A bird that normally makes its home in California has made a rare and unexpected stopover in the Ottawa Valley, to the delight of amateur ornithologists from all over the province.
Birdwatchers have flocked to the area around an apple tree in Pakenham, just west of Ottawa, to catch a glimpse of Icterus bullockii, or Bullock's oriole.
With contrasting orange and black plumage, a black throat patch and a white wing bar, the bird resembles the better-known Baltimore oriole.
The Bullock's oriole's normal range is the American West Coast and southward to Mexico.
Ray Holland, an avid birdwatcher who lives in the Pakenham area, says he and Richard Waters, a birding friend, made the discovery on Saturday while they were out looking for another species.
"Quite by chance, sitting in a tree with a whole bunch of house sparrows, there was a bird that we had to look at each other twice," said Holland.
At first Holland believed the bird was a Baltimore oriole, which would also be unusual for the area, and he returned home satisfied with the sighting. But then, using his photographs and birding guides, he eventually determined the discovery was an even rarer female Bullock's oriole.

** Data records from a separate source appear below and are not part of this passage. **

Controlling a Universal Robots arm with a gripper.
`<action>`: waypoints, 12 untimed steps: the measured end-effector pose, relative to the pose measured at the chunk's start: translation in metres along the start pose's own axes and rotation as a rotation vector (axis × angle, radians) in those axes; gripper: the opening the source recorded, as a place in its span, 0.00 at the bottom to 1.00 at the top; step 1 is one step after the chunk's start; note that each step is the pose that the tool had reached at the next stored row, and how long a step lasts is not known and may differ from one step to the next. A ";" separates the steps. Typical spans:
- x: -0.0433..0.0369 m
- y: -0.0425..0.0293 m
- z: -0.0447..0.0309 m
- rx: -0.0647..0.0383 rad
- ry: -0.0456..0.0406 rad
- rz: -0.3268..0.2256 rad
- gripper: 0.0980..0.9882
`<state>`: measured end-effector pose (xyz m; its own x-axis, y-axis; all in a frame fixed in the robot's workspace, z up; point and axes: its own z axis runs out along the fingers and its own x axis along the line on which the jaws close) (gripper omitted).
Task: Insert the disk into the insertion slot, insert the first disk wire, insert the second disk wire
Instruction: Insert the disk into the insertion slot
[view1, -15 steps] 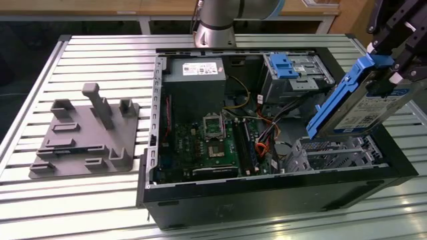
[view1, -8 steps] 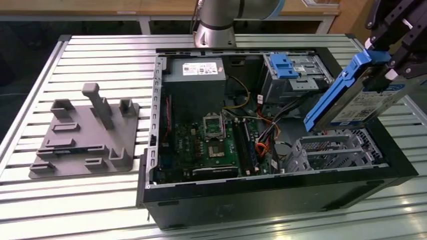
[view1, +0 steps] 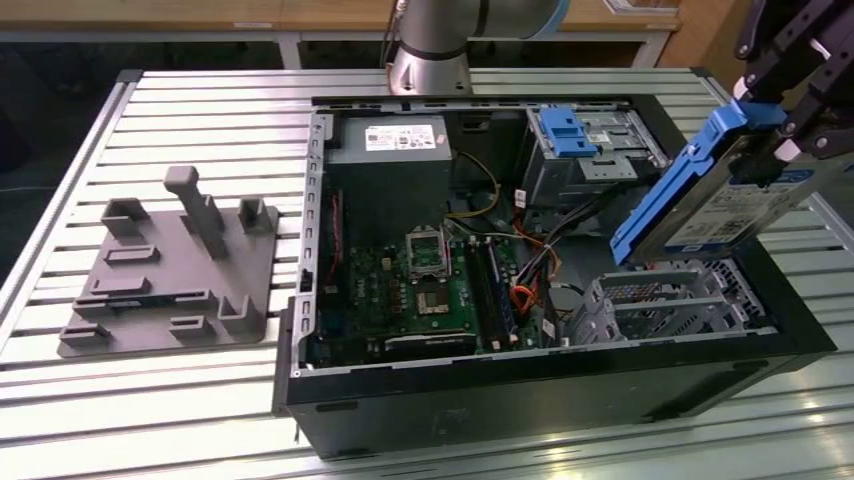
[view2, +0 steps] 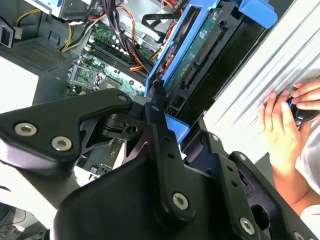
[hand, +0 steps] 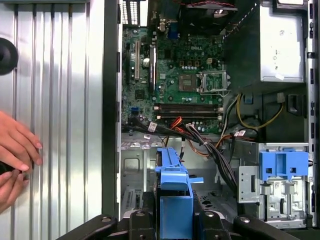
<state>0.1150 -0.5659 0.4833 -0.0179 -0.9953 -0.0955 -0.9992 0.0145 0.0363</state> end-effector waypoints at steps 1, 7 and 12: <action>0.0002 -0.0012 0.0000 0.000 -0.0001 0.000 0.30; 0.0011 -0.0057 0.0000 0.000 0.0000 0.000 0.30; 0.0014 -0.0060 0.0015 0.000 -0.0001 -0.001 0.30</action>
<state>0.1210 -0.5672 0.4814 -0.0172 -0.9953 -0.0956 -0.9992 0.0138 0.0362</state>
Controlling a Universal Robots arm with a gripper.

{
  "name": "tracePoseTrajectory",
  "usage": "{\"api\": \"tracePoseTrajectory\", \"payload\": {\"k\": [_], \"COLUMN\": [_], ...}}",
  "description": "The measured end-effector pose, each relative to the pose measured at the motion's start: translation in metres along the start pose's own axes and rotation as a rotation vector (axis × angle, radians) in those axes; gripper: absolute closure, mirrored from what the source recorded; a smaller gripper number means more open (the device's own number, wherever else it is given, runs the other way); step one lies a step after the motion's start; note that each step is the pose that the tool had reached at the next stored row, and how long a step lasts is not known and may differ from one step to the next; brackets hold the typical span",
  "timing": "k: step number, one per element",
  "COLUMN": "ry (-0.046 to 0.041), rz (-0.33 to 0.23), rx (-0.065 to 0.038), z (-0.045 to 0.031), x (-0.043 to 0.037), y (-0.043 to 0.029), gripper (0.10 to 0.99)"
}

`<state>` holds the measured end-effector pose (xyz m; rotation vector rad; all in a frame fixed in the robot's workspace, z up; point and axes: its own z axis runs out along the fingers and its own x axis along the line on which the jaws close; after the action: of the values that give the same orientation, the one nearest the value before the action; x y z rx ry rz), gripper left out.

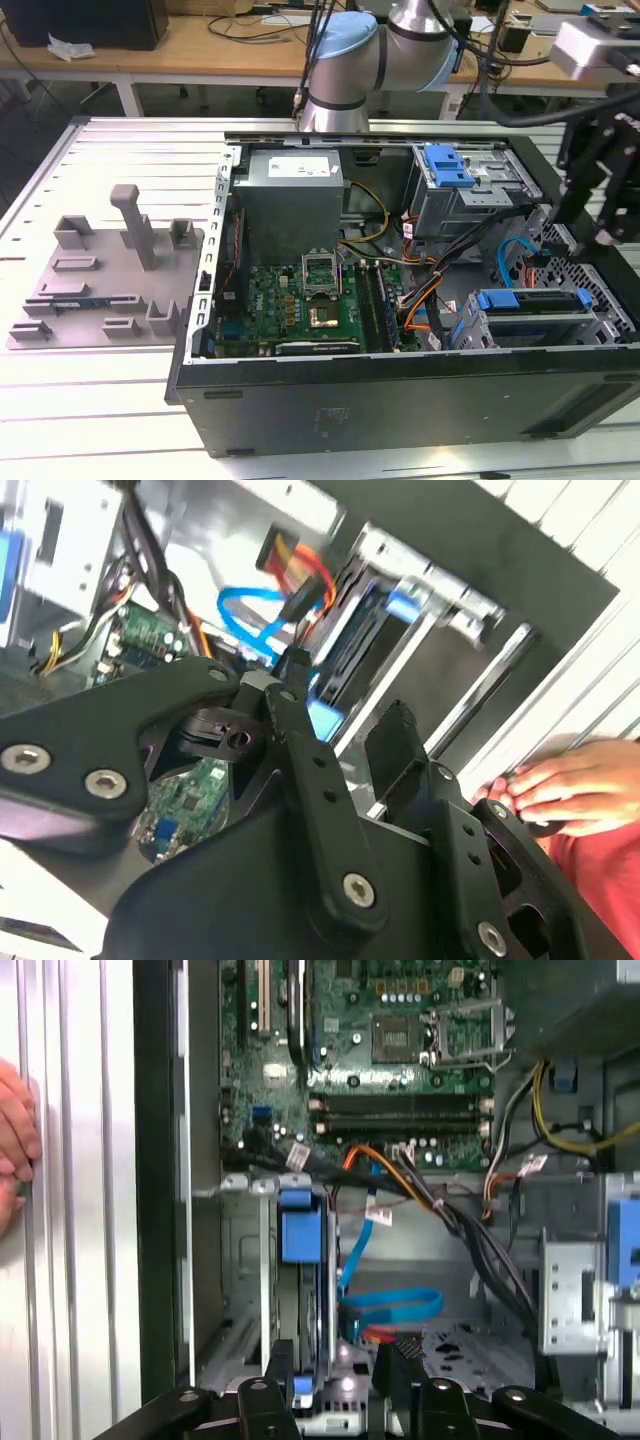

'It's absolutely fantastic. It's been mind-boggling.' - Ray Holland, birdwatcher
Not wanting to cause an unnecessary flap in the birdwatching community, Holland double-checked his guides before making an announcement online.
Since then, birders have been training their telephoto lenses on an apple tree — still laden with fruit — at the south end of Dalkeith Street, where the bird was first spotted.
"It's absolutely fantastic. It's been mind-boggling," says Holland, who estimates at least 130 people have come to see the bird. "For people around here, it's a super bird. It's a mega-bird for Ontario, an unexpected species."
Bird writer and columnist Bruce Di Labio was among those who visited Pakenham to see the oriole on Tuesday. He says this sighting is the first-ever confirmed in the Ottawa area, which birders consider to cover a 50-kilometre radius around Parliament Hill.
"I think now we're at 363 species in the Ottawa 50K. I've seen [Bullock's orioles] in my travels, but [this is the] first time in Ottawa. So we're all very pleased," Di Labio says.
Holland says another rare species, a Mountain bluebird, appeared in the area recently. He says Ottawa-area birders suspect a strong west-to-east jet stream through the month of November may be blowing the birds off their normal course.
Dec. 1 marks the beginning of birdwatchers' winter checklist season. That means birders keen to add the Bullock's oriole to their seasonal tallies are likely to continue descending on Pakenham to try catch a glimpse of the rare visitor.
"I just hope everybody gets to see it who came, because some of them come from a lot of miles away," says Holland.